The Seabreeze landmark was bestowed with a North Carolina Highway historical marker in May at 7617 Carolina Beach Road near its intersection with S. Seabreeze Road. 

According to Chief Academic Officer Patrice Faison, some social studies or history classrooms have been exposed to the Seabreeze story as part of the local history component of the state’s curriculum. 

At the board’s July 30 agenda review meeting, Faison told the board she discussed incorporating Seabreeze into the district’s Career and Technical Education classes. 

“We’d like to incorporate first-person oral-history gathering with technology; student video and audio production,” Bradford said to Port City Daily last week. 

PCD asked the board member what prompted her to bring forth the Seabreeze instruction proposal. 

“I learned the story,” Bradford said. “It is important for our students to be taught local history, especially when it is not only of local, but state and national importance as this is.” 

Though the board has wrestled with teachings involving race in the past, last week’s Seabreeze discussion didn’t face any controversy. Taylor said the story had a “happy ending,” as opposed to 1898, referring to the Wilmington massacre and coup, which led to the murder of multiple of Black people, among others pushed out of the county by white supremacists on Nov. 10, 1898. 

In 2022, Republican board member Pete Wildeboer, now chair, raised the flag on the district’s lessons on 1898, claiming to hear parental complaints about the facts involved. 

“I think there’s a lot of thought right now around 1898 that there were a bunch of really bad Republicans that chased around Democrats,” Wildeboer said. “But the truth of the matter is that it was the exact opposite: A lot of African Americans back then were Republicans, and they were chased by Democrats.”

Wildeboer’s statement is true, though the parties we know today were not the same as in 1898; the post-Reconstruction period in America was a power struggle between pro-civil rights Republicans and Southern white Democrats who opposed equality.

More recently, the school board reviewed a policy that included direct language from a Republican-proposed bill in the General Assembly. The language would set parameters on what beliefs could be taught in the classroom, one of which is that “All Americans are not created equal and are not endowed by their Creator with certain unalienable rights, including life, liberty, and the pursuit of happiness. U.S. Constitution, among other things.” 
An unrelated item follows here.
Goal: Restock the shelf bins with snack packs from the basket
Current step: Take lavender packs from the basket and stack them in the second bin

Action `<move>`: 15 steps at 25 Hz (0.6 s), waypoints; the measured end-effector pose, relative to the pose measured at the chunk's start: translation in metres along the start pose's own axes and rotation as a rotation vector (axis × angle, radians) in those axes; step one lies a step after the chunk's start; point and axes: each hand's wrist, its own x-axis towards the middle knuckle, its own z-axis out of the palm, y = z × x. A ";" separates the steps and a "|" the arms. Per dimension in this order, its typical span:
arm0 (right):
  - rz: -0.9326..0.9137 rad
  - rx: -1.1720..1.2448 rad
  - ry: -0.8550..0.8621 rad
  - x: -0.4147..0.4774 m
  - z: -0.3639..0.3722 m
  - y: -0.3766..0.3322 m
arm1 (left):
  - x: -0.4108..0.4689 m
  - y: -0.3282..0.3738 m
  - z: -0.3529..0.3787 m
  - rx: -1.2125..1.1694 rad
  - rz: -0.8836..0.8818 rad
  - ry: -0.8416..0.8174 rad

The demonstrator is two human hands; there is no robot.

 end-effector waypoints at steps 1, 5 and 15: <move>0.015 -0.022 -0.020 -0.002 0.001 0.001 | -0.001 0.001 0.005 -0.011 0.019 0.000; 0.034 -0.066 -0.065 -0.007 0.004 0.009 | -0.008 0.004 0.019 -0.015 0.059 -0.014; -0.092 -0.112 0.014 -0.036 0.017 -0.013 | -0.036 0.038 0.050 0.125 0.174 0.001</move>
Former Superintendent Charles Foust and some board members at the time were concerned this policy would infringe on educators’ historical lessons involving racism. It passed in February, with Republicans Bradford, Wildeboer, Melissa Mason and Josie Barnhart.

The move to include Seabreeze in the curricula also comes in the wake of criticisms from the Black community stemming from the firing of Foust last month. E.B. Davis, Kojo Nantambu and Derrick Anderson, prominent advocates for Black residents, released a co-authored letter condemning the NHC Republican Party’s celebration of Foust’s ousting and NHC Democratic Party for taking Black people’s vote for granted while being complacent on issues that affect them.

PCD talked to Anderson and Dorian Cromartie, the latter a descendant of the Freeman family. Both thought race played a part in the all-white school board’s firing of Foust, the first Black superintendent of the district, along with the unsatisfactory climate survey results revealed before the board voted to fire Foust.